## Supplied records

* * * *

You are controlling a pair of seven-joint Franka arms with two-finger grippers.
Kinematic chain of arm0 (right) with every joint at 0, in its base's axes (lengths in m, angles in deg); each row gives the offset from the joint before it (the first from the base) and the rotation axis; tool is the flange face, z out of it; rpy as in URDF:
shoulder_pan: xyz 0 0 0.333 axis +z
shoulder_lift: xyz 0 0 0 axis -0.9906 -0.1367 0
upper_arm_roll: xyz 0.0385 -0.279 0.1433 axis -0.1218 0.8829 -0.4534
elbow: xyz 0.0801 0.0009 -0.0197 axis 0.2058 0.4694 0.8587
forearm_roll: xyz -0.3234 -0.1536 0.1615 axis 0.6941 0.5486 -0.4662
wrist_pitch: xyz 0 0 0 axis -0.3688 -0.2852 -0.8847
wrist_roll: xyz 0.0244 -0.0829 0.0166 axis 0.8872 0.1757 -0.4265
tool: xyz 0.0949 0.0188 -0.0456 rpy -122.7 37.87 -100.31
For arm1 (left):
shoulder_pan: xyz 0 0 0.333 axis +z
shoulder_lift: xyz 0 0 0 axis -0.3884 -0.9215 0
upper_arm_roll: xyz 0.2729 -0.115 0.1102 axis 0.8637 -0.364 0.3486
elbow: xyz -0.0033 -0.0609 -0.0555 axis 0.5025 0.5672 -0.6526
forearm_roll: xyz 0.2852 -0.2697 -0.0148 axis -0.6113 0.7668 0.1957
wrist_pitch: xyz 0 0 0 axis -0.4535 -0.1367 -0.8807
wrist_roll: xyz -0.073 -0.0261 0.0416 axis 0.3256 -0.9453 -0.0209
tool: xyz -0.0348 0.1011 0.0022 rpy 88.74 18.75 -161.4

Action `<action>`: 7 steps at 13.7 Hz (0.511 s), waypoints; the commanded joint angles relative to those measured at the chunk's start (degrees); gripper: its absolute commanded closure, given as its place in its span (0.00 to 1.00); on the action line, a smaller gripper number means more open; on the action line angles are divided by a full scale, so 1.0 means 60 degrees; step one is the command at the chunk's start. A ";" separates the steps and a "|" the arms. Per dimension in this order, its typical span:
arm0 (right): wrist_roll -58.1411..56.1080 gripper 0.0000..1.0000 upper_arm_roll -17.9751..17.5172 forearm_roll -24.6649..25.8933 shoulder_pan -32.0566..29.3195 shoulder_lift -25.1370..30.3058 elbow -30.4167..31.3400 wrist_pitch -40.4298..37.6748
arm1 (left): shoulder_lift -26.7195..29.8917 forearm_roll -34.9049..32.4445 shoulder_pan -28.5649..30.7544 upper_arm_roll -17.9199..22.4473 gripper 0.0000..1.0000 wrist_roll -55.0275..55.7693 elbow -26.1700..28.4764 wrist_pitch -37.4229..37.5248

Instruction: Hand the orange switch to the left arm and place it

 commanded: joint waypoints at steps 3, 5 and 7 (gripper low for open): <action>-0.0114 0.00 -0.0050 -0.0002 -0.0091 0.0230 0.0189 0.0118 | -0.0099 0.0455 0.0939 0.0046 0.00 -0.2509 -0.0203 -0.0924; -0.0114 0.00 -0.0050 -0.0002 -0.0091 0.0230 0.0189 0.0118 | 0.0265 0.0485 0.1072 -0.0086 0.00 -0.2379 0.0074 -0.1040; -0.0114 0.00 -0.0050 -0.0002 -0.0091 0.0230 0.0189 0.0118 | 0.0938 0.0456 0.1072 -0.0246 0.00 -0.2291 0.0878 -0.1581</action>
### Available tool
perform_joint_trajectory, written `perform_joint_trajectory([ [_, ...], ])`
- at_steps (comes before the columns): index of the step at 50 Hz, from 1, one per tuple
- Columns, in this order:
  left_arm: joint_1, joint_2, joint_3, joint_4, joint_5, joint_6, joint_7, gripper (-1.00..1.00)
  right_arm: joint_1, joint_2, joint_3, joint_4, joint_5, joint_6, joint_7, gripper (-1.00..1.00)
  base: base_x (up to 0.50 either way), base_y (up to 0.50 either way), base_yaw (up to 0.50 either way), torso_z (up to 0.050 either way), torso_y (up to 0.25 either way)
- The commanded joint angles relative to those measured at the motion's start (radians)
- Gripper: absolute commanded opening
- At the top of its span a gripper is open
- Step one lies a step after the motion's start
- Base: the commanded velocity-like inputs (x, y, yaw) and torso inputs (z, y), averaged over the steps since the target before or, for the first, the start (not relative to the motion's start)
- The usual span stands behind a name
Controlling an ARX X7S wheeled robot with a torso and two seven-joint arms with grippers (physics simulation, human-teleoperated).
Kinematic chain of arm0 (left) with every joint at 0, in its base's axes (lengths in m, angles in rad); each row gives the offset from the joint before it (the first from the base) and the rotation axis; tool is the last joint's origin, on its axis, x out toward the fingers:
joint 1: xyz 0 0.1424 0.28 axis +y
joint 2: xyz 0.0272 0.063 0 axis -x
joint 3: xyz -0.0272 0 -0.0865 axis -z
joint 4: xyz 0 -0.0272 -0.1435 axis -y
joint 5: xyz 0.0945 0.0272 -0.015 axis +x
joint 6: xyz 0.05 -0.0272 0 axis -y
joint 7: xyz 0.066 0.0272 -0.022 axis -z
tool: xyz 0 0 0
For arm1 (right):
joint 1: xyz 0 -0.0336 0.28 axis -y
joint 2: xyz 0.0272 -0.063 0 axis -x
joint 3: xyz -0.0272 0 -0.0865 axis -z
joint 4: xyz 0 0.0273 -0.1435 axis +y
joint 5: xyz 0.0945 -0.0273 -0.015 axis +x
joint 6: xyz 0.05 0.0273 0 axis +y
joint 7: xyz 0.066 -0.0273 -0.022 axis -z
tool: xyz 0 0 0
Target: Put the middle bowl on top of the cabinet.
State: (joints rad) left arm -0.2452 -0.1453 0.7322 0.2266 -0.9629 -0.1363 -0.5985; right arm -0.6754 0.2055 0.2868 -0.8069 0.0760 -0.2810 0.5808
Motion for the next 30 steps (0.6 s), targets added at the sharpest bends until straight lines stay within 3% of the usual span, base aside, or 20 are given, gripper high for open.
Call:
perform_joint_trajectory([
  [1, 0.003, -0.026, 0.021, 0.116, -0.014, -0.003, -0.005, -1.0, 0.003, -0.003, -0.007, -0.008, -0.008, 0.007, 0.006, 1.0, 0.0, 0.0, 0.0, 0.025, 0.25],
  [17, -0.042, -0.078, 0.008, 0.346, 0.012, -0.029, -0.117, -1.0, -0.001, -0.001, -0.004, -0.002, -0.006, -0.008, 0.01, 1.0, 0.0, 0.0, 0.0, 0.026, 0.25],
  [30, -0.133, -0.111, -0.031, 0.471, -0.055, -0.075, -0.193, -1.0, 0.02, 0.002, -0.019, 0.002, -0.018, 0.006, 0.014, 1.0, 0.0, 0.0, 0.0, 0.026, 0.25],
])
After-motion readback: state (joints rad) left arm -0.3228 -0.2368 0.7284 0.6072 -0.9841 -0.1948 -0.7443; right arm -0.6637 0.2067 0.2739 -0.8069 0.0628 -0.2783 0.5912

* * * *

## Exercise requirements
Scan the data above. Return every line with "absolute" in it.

## Response box
Action `<action>`: 7 steps at 13.7 Hz (0.511 s), waypoints; the commanded joint angles relative to those measured at the chunk's start (degrees); gripper: its absolute commanded closure, given as its place in its span (0.00 to 1.00); on the action line, a smaller gripper number means more open; on the action line angles are divided by a full scale, so 1.0 means 60 degrees; step one is the command at the chunk's start. A ";" separates the steps and a "|" the arms. Per dimension in this order, its typical span:
- Gripper: absolute commanded opening

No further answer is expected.